►
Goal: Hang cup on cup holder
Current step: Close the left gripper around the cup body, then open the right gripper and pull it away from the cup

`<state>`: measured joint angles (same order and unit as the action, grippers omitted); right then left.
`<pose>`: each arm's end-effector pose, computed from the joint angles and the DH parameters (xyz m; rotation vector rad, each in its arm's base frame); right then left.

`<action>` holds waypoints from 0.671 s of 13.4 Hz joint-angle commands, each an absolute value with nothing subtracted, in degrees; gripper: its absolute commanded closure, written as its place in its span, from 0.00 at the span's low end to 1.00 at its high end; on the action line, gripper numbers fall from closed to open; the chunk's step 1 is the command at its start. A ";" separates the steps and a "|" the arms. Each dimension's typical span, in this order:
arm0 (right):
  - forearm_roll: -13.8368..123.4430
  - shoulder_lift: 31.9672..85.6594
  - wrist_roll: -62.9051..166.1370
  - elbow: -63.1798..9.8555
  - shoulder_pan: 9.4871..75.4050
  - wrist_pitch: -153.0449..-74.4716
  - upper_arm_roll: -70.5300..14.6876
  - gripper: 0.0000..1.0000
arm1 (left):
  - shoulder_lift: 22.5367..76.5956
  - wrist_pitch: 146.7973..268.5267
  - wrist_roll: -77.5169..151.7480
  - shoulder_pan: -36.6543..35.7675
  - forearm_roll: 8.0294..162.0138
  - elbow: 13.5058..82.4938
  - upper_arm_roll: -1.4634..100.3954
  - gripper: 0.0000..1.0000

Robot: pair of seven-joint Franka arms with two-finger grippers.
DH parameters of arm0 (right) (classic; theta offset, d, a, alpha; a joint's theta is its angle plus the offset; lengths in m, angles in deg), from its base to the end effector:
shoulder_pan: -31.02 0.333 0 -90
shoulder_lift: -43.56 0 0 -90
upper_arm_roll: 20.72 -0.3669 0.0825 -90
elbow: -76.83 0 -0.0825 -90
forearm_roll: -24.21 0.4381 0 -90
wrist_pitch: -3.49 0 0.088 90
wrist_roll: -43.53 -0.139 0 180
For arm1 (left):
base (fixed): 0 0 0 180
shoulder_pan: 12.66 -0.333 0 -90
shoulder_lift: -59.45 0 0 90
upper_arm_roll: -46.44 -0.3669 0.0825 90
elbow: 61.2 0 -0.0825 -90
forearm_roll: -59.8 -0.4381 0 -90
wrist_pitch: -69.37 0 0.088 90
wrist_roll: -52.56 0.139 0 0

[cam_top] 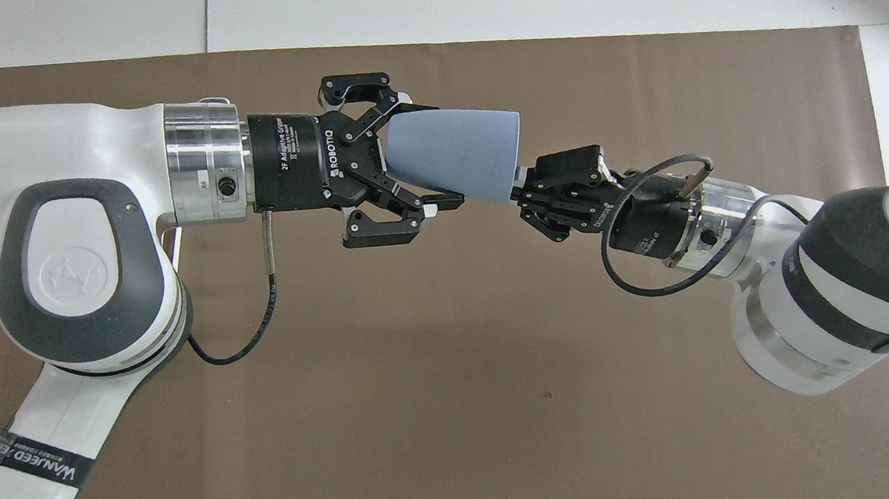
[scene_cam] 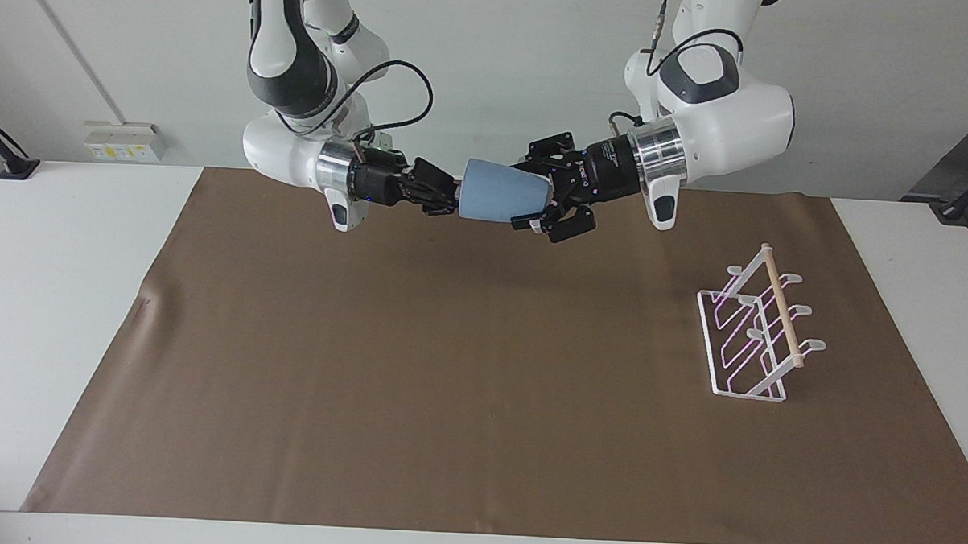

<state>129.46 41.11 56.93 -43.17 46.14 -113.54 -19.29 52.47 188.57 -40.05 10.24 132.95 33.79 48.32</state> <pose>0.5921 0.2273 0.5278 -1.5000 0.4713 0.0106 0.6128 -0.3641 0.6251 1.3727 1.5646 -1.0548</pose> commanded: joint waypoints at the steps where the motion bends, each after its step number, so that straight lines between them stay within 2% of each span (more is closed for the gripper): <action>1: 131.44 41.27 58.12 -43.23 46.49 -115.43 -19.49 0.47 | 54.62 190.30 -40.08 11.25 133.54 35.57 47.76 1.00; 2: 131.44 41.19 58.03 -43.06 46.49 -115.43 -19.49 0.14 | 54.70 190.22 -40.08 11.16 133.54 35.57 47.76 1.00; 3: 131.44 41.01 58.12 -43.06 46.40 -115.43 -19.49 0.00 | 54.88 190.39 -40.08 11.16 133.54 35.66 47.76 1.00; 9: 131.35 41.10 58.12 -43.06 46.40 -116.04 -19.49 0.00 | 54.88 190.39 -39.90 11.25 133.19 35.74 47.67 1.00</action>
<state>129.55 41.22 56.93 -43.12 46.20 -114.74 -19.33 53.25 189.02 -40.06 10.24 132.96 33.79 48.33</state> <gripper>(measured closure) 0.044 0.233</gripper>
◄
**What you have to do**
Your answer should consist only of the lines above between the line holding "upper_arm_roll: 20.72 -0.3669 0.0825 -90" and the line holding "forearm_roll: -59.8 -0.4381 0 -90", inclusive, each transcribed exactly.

**Reply**
upper_arm_roll: 20.72 -0.3669 0.0825 -90
elbow: -76.83 0 -0.0825 -90
forearm_roll: -24.21 0.4381 0 -90
wrist_pitch: -3.49 0 0.088 90
wrist_roll: -43.53 -0.139 0 180
For arm1 (left):
base (fixed): 0 0 0 180
shoulder_pan: 12.66 -0.333 0 -90
shoulder_lift: -59.45 0 0 90
upper_arm_roll: -46.44 -0.3669 0.0825 90
elbow: 61.2 0 -0.0825 -90
forearm_roll: -59.8 -0.4381 0 -90

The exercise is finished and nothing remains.